His therapist gives a deep sigh, the first genuine thing she's done during the course of this session. "You'd be surprised." She lets her arms fall onto his chest for a moment, giving the bewildered ghost a sort of half-hug from behind. If she realizes she's doing this, she doesn't let it show.

"Wha—what do you mean?" The faceless ghost is nervous all of a sudden, but he doesn't pull away. He turns to her, startled to find their faces so close.

"I mean that we all have masks, dear," she says as her sunglasses slide down once again, giving her patient a great view of her electric green eyes. "It's refreshing to see someone admit it."

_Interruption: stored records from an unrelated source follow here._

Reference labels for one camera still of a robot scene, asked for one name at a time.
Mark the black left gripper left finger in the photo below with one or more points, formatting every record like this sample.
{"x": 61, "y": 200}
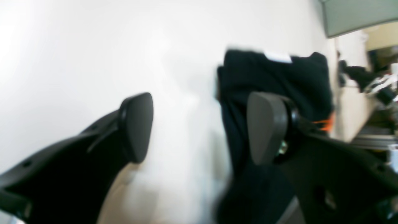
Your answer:
{"x": 67, "y": 182}

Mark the white garment label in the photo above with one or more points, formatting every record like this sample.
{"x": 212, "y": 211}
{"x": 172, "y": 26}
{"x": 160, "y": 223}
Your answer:
{"x": 280, "y": 57}

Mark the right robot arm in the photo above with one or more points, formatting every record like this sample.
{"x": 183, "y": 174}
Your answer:
{"x": 383, "y": 88}

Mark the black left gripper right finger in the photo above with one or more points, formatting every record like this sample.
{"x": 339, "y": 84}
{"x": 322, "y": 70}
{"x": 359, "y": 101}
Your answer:
{"x": 335, "y": 183}

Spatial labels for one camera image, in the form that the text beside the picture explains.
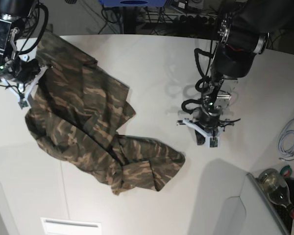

The pale ghost seems to have lost all thoughts of self-deprecation by now. By his tone, it's certain that he would be smiling if he had a mouth. "Refreshing?" he says.

"Practically… rejuvenating," she replies as she leans in, closing the distance between them.

Her patient has a split second to morph himself a pair of lips before they were stolen with a kiss.


The faceless ghost floats out of the lair dizzily, obviously quite reluctant to leave. Stopping abruptly, he turns, as if just remembering something. "Same—same time next week?" he calls at the office door.

"It's an appointment," he hears his therapist call back.